Raphaël Glucksmann, Clémentine Autain, Marine Tondelier, Olivier Faure, Jean-Luc Mélenchon. Quelques prétendants possibles au poste de Premier ministre au nom du NFP. Le Parisien/DA/AFP
2. Un éventuel Premier ministre du NFP devra composer avec les autres groupes de l’Assemblée. Le fonctionnement du Parlement français est en effet fondé sur une logique de majorité absolue : à l’Assemblée nationale comme au Sénat il faut au moins la moitié des suffrages exprimés pour faire adopter un texte. Certains au NFP exigent d’appliquer leur programme, rien que leur programme et tout leur programme, mais cela n’est pas réaliste. Si le NFP décide de gouverner sans négocier avec personne, il sera dans l’incapacité de faire adopter la moindre loi. Il y a certes l’article 49.3 de la Constitution, mais son usage conduirait probablement à une censure du gouvernement, puisqu’il y aurait près de 400 députés d’opposition. Jean-Luc Mélenchon voudrait gouverner par décret, mais ce n’est possible que pour certaines décisions ; par exemple, il serait envisageable de modifier quelques aspects de la loi sur la réforme des retraites par décret, mais pas d’abroger tout le texte. Du moins si l'on respecte la constitution.
3. Il est certes possible de gouverner le pays sans majorité absolue – comme cela a déjà été le cas avec les gouvernements Rocard ou Attal. Mais il faut pour cela que le Premier ministre trouve une majorité de députés qui, sans le soutenir, refusent de voter la censure. Il doit aussi négocier, texte par texte, le soutien de certains élus hors de sa majorité ; Elisabeth Borne et Gabriel Attal ont ainsi réussi à faire passer environ 60% de leurs projets de loi. Il reste que, dans la configuration actuelle, aucune force politique ne pourrait gouverner sans l’appui d'une autre, car leurs effectifs sont beaucoup trop éloignés de la majorité absolue pour échapper à la censure et au blocage.
4. Si le NFP ne parvient pas à s’entendre sur le nom d'un candidat pour Matignon ou si cette personne ne parvient pas à démontrer qu’elle dispose d’un soutien suffisant à l’Assemblée nationale, la tâche de constituer un gouvernement reviendra à un autre parti ou à une autre coalition. C’est ainsi que fonctionnent les démocraties parlementaires : quand le parti arrivé en tête ne parvient pas à trouver des alliés, une autre coalition est appelée à émerger. En somme, la logique démocratique veut que le gouvernement soit exercé par les partis qui parviennent à réunir le plus grand nombre de députés ; qu’ils aient formé une coalition avant l’élection (comme on le fait habituellement en France, en raison du mode de scrutin) ou après (comme c’est généralement le cas dans les régimes parlementaires, où le scrutin proportionnel s’applique le plus souvent) importe peu.

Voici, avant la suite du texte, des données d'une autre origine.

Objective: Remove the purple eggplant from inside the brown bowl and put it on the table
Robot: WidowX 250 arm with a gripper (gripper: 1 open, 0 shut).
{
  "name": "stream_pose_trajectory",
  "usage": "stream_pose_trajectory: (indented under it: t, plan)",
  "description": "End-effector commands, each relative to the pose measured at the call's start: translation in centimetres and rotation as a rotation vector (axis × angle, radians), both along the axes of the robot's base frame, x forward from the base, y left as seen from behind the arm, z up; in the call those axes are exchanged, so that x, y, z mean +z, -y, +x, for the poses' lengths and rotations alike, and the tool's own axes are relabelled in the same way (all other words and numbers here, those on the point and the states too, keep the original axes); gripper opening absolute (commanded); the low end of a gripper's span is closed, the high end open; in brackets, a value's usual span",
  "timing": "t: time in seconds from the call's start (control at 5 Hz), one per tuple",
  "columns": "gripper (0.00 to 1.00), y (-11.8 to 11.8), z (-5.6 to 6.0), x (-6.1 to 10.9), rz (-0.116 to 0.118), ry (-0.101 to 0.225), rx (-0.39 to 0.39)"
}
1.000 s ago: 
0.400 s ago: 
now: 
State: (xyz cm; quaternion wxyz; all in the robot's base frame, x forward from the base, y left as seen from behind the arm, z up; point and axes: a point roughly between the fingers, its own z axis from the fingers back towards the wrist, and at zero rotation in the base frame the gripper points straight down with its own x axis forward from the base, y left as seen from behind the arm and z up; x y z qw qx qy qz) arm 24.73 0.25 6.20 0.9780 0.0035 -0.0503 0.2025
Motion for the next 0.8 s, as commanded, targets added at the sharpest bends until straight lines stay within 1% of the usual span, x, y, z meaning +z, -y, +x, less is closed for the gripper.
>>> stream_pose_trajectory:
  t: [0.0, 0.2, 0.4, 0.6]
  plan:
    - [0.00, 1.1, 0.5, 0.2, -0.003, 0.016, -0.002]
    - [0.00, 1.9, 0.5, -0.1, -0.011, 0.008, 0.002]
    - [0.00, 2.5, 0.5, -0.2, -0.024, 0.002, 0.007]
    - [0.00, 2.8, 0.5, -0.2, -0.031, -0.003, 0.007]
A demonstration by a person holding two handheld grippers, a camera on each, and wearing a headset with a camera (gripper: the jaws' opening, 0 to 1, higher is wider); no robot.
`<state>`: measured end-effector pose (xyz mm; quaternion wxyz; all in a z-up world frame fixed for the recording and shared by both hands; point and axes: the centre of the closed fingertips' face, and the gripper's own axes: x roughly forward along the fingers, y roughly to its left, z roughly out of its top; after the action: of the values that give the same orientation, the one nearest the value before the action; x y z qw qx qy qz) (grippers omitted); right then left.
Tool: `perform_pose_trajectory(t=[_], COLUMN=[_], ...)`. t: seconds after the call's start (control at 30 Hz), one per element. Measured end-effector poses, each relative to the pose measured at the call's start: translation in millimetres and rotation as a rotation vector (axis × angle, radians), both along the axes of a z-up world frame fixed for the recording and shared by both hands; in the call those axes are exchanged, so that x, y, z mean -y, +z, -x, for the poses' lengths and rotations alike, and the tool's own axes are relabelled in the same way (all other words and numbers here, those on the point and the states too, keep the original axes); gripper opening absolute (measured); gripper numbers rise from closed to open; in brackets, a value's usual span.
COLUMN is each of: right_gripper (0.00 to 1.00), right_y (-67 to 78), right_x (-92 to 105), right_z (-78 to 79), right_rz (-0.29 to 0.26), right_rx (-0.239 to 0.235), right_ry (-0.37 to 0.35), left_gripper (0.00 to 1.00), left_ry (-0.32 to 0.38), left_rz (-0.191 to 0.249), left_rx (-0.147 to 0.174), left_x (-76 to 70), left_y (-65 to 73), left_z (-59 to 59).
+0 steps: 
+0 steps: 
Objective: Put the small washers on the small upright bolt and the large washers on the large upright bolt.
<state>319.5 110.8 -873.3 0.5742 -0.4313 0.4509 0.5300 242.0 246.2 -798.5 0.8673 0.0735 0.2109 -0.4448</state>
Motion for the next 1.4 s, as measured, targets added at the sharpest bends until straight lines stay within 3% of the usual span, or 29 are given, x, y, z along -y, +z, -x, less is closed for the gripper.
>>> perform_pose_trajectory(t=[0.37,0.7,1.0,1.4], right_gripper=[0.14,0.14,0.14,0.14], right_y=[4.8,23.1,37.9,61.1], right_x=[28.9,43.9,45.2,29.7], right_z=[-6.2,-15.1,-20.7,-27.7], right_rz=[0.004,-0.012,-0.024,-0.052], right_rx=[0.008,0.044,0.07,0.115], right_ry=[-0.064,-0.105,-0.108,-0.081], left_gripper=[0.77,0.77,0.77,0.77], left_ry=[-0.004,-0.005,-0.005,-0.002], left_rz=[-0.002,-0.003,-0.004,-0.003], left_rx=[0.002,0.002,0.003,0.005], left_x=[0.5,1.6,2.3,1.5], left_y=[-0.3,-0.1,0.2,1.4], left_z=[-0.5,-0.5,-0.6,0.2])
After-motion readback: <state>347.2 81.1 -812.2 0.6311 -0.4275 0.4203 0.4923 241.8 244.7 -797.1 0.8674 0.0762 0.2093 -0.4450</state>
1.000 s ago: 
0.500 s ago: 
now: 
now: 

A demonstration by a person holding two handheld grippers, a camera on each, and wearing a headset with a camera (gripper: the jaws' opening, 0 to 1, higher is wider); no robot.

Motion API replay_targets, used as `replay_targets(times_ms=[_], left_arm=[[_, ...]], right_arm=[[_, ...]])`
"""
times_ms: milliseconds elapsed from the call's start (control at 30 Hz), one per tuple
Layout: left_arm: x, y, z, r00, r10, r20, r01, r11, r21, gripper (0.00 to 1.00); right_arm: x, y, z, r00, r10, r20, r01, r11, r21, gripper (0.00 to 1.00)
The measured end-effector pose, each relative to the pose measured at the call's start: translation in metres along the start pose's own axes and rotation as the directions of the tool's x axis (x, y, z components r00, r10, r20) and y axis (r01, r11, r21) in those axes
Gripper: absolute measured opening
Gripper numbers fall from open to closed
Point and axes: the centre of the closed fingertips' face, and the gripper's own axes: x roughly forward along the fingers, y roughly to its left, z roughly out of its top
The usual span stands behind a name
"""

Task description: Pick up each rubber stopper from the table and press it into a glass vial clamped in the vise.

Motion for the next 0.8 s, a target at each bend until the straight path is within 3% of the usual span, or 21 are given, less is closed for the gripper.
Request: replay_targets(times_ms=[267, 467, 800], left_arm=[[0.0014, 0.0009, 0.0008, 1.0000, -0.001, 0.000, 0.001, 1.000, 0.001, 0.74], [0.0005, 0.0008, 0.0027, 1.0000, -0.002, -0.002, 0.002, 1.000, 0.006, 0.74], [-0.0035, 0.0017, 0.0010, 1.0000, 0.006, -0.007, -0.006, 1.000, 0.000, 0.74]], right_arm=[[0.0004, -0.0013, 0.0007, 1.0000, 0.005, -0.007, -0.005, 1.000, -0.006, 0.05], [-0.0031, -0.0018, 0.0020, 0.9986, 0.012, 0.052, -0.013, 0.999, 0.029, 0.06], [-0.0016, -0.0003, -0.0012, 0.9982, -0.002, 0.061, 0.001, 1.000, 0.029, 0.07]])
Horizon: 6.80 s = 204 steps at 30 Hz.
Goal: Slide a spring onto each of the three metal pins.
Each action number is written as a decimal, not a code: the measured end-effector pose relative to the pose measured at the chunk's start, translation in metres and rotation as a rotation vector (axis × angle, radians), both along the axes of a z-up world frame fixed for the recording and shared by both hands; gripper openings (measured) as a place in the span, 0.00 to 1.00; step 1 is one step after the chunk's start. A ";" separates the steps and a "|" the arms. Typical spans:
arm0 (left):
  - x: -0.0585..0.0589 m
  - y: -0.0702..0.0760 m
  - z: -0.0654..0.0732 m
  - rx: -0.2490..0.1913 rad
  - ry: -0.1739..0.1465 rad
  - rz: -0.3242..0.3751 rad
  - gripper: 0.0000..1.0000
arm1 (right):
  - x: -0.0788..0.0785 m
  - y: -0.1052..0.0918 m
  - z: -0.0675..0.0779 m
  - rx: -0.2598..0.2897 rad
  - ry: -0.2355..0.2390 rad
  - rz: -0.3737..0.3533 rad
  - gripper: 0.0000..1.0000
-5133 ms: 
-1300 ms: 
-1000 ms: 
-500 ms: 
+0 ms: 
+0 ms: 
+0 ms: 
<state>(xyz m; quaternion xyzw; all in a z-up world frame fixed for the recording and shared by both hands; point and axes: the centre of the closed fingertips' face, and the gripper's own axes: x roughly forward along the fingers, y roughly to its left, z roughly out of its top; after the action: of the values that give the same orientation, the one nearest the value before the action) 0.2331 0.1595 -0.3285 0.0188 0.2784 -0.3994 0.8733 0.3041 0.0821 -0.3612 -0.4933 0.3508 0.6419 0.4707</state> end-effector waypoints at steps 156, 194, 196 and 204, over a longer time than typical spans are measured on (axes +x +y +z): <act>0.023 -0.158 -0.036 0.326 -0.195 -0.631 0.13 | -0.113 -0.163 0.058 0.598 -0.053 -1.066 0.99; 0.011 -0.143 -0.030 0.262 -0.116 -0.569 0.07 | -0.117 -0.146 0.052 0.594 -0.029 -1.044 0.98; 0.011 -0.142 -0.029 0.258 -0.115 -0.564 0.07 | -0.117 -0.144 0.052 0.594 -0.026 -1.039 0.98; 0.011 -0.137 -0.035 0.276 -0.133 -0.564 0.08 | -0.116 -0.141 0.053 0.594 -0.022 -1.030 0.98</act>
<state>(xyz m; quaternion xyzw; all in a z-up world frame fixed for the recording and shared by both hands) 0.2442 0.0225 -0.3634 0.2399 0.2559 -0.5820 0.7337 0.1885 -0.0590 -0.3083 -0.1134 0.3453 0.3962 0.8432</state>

5. La démocratie française est fondée sur le principe d’égalité entre les citoyens et entre les élus. Il est délicat d'affirmer qu’il faut faire abstraction des chiffres et que les députés du NFP ont plus vocation que les autres à gouverner, en raison d’une « dynamique politique », du degré de mobilisation des militants de gauche, de la « colère sociale », de l’échec des instituts de sondage ou du fait que les responsables du NFP sont intimement convaincus de la justesse de leurs idées. En démocratie, la conviction d’avoir gagné et d'avoir raison ne constitue pas une raison suffisante pour faire fi des résultats des élections et des règles de fonctionnement des institutions.